Demnach habe man "Nachteile bei Athleten mit Unterschenkelamputationen beim Anlauf" festgestellt, die man eindeutig der Prothese zuweisen konnte, erklärte Professor Wolfgang Potthast, der die Untersuchungen an der Deutschen Sporthochschule in Köln leitete. Beim Absprung seien die Prothesen-Springer allerdings deutlich im Vorteil, weil die Carbon-Prothesen mehr Energie speichern und dem Springer zurückgeben als das Muskeln, Sehnen oder Bänder können. "Das sind völlig unterschiedliche Bewegungstechniken, die Stand jetzt nicht eindeutig gegeneinander aufzuwiegen sind."

 Laut einer wissenschaftlichen Studie, deren Ergebnis am Montag in Köln präsentiert wurde, zieht Rehm keinen eindeutigen Vor- und Nachteil aus seiner Prothese.

Laut einer wissenschaftlichen Studie, deren Ergebnis am Montag in Köln präsentiert wurde, zieht Rehm keinen eindeutigen Vor- und Nachteil aus seiner Prothese.

Foto: dpa, RP

Eine eindeutige Antwort fanden auch die Wissenschaftler nicht. Rehm, der sich selbst mehr Klarheit erhofft hatte, nahm das Urteil in seiner unaufgeregten Art zur Kenntnis. "Man konnte keinen Vorteil durch die Prothese feststellen. Das macht mich glücklich", sagte der Athlet des TSV Bayer. Ob das aber reicht, den internationalen Leichtathletik-Verband IAAF zu überzeugen, ist fraglich. Schließlich hatte dieser Rehm auferlegt, beweisen zu müssen, keinen Vorteil durch seine Prothese zu haben. Der ist in der Absprungphase aber offenkundig gegeben.

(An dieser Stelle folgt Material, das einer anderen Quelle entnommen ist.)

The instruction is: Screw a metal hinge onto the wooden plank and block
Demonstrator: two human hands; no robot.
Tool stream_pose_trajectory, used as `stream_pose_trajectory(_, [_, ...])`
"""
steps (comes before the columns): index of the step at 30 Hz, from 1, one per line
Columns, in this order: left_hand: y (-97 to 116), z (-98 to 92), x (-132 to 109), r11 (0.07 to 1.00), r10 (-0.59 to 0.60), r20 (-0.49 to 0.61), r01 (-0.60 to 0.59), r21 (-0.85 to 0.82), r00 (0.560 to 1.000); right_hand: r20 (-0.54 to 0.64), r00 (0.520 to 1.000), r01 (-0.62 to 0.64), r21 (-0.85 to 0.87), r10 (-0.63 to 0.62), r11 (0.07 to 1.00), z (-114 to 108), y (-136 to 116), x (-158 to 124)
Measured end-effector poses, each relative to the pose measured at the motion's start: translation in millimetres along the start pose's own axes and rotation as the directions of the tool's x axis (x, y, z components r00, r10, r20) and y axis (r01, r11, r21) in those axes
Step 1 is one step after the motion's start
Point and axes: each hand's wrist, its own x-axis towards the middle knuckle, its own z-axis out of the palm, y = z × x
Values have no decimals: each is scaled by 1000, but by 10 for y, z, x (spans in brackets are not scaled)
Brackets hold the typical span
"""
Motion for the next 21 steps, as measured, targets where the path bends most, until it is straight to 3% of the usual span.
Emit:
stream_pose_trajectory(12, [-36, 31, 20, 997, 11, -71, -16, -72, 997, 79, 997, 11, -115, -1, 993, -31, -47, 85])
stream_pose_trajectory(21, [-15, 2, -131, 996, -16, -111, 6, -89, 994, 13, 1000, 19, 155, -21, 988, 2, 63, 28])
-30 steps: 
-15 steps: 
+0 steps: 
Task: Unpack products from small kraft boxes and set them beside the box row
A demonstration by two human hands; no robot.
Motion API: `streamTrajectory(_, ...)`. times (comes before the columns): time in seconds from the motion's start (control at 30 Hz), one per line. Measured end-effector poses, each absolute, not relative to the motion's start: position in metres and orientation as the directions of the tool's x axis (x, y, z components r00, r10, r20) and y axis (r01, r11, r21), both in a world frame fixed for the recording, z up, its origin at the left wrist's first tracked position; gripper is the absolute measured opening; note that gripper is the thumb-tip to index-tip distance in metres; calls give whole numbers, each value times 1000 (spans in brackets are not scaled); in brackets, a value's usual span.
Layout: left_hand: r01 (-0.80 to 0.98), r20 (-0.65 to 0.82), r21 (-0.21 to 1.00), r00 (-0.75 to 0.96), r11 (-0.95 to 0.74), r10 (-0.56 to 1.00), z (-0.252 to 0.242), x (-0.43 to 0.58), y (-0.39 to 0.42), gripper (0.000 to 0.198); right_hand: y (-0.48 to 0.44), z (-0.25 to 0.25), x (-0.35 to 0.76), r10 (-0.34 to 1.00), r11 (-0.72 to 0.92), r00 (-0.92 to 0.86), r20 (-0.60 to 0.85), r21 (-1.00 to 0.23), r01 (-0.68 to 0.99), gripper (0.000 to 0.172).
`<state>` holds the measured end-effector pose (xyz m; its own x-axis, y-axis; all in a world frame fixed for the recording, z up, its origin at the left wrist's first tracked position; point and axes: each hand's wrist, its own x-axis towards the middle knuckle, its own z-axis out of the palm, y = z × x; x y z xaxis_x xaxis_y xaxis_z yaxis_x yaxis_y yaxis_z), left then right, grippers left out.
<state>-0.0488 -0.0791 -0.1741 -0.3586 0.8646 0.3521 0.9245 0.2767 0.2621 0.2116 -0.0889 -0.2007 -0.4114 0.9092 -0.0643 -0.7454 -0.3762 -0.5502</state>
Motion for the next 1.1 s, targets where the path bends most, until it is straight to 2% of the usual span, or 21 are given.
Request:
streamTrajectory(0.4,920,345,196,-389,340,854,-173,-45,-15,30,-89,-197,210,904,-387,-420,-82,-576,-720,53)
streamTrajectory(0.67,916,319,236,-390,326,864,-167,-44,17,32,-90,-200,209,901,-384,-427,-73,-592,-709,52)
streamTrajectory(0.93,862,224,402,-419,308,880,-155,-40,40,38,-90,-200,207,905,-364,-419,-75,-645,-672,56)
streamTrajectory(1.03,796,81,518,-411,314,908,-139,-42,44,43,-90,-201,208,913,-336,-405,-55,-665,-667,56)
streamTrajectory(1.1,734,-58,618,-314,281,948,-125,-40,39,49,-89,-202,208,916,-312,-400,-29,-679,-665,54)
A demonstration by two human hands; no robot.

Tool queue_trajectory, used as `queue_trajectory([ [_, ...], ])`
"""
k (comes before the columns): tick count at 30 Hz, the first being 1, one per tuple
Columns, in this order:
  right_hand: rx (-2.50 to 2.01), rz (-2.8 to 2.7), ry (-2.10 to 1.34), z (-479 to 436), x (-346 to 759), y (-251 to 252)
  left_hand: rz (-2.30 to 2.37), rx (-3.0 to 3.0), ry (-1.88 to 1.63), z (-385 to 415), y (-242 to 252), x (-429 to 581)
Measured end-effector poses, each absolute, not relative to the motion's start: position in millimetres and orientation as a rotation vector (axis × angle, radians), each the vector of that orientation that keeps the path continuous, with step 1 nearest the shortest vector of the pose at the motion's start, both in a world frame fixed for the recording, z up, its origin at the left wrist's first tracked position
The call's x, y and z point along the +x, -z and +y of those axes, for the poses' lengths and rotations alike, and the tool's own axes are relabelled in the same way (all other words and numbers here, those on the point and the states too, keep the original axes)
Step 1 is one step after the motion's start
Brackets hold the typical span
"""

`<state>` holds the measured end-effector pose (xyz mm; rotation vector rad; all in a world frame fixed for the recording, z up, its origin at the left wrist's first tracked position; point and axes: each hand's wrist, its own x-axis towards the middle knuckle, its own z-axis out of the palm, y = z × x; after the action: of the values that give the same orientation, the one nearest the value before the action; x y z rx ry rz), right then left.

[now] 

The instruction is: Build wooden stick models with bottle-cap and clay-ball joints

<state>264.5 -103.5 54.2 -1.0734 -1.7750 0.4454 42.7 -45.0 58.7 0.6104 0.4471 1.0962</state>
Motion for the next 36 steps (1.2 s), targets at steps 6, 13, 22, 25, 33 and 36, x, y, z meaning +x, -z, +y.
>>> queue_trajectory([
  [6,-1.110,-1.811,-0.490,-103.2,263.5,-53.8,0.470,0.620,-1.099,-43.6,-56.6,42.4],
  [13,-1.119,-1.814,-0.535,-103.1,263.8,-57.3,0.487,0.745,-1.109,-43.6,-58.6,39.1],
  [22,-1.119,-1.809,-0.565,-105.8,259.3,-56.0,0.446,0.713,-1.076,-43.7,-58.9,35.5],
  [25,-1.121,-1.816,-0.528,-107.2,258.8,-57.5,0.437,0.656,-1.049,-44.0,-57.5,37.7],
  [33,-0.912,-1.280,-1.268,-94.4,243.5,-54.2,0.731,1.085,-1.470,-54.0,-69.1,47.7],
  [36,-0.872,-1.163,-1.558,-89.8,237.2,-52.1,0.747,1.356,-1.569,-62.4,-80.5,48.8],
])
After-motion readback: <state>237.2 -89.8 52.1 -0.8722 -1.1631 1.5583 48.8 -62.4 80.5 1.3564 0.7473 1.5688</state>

Seit er vor zwei Jahren bei den Deutschen Meisterschaften den Titel gewann, sechs seiner sieben Finalgegner Protest einlegten und ihn der Deutsche Leichtathletikverband nicht für die EM in Zürich nominierte, gärt dieses Thema. Seither wehrt er sich gegen den Verdacht, er springe nur dank seiner Karbonprothese so weit. "Diese zwei Jahre sind nicht spurlos an mir vorbeigegangen", sagte Rehm.

Seinen DM-Titel im vergangenen Jahr durfte der 27-Jährige nicht verteidigen, der mit einer Bestleistung von 8,40 Meter im Behindertensport längst keine Gegner mehr hat. Er musste außer Konkurrenz starten und gewann auch da. "Nach dem Leitspruch 'Im Zweifel für den Angeklagten' könnte ich jetzt versuchen, mich nach Rio zu klagen", sagte Rehm, der jüngst mit 8,18 Metern die Olympia-Norm erfüllte (8,15). "Das ist aber nicht mein erster Weg. Mir geht es auch nicht darum, eine Medaille zu gewinnen. Ich will mich mit den Besten messen. Dafür starte ich gerne in einer getrennten Wertung."

67 Tage bleiben bis zum Beginn der Sommerspiele. Rehm nimmt die IAAF in die Pflicht, die sich bisher "erfolgreich versteckt" habe. "Diesem Weltverband würden positive Geschichten gut tun. Ich erwarte, dass ein Schritt auf mich zu gemacht wird. Inklusion ist keine Einbahnstraße. Die IAAF hat die gesellschaftliche Pflicht, sich Gesprächen zu öffnen", forderte der 27-Jährige.

Vom deutschen Leichtathletikverband erhält er keine Unterstützung: "Die Ergebnisse des Gutachtens zeigen, dass Markus Rehm nicht den Beweis erbringen kann, dass er durch seine Prothese keinen Vorteil besitzt", sagte Präsident Clemens Prokop.